Even when materials are labeled for open reuse, some items may raise ethical concerns—such as images involving Indigenous communities, other vulnerable or marginalized people, human remains, or culturally sensitive contexts.
Curationist may:
- add contextual notes where appropriate,
- honor well-founded requests to restrict display or reuse guidance, and/or
- remove or replace media while retaining non-sensitive descriptive metadata when that supports accountability and discovery.
Share your use with us
We love learning how materials are reused for education, research, creative work, community storytelling, and more.
If you reuse something you found on Curationist, please consider telling us: https://www.curationist.org/contact
Requests, questions, and higher-resolution images
For questions about reuse, permissions, or requests (including higher-resolution media), contact:
Email: contact@curationist.org
Notice, takedown, and ethical review process
Curationist works in good faith to publish materials responsibly, but we cannot eliminate all risk.

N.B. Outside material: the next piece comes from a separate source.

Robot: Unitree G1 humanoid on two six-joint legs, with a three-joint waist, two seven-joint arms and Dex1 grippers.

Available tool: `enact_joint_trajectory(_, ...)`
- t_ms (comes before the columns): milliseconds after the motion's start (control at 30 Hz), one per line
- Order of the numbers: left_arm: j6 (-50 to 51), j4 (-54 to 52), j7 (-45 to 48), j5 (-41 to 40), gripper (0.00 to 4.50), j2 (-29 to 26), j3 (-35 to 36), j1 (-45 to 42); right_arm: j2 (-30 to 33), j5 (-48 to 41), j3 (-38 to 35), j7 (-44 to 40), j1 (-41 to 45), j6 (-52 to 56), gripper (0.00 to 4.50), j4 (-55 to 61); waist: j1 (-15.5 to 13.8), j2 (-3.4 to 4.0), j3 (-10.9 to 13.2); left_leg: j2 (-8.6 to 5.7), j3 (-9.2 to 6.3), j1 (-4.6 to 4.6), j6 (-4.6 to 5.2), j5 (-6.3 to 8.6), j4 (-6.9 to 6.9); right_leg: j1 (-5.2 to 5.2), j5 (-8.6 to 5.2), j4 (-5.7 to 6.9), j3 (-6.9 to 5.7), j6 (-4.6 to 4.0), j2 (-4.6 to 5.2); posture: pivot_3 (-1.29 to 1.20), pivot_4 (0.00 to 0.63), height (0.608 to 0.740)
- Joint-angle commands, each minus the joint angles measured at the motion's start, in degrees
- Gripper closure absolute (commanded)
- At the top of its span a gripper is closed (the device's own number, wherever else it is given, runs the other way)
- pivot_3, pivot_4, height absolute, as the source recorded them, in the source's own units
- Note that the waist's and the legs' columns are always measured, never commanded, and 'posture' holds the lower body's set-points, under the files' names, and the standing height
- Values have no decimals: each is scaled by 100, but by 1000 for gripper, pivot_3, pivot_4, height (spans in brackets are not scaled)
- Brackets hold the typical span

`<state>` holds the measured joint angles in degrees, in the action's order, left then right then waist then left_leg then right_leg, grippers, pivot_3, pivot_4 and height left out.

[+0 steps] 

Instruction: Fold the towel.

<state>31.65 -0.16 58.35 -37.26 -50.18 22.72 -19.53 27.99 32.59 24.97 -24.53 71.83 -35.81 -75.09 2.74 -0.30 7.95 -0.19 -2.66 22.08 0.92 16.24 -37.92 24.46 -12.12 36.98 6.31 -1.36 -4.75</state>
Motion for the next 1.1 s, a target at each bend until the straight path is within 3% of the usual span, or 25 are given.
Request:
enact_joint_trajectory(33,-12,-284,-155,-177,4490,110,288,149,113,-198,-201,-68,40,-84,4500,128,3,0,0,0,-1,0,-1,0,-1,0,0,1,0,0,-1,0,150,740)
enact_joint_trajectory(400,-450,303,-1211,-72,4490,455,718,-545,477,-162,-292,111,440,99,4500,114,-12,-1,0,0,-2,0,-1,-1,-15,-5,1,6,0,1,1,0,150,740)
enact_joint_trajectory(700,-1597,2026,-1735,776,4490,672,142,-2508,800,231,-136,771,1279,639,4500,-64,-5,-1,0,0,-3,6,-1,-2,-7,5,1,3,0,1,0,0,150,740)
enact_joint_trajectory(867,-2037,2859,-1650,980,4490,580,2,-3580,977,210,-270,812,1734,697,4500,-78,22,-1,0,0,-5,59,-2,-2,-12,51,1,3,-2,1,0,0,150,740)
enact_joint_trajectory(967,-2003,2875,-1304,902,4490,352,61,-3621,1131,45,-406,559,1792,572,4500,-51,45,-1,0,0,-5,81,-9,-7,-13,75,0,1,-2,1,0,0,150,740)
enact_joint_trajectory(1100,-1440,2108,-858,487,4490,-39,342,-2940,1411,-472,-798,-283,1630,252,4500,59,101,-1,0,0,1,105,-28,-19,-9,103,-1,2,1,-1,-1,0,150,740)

If you believe content on Curationist:
- infringes copyright or related rights,
- violates privacy or publicity rights,
- contains sensitive cultural content that should not be displayed or redistributed, or
- otherwise should be reviewed,
please contact contact@curationist.org and include:
- the link(s) to the relevant item(s),
- a short explanation of the concern,
- and (if applicable) information supporting your request (e.g., rightsholder relationship, community authority, or other basis).
We may temporarily restrict access while we review. We aim to respond within 15 working days
Reference model: This policy is adapted from the GLAM-E Lab’s External Open Access Policies model.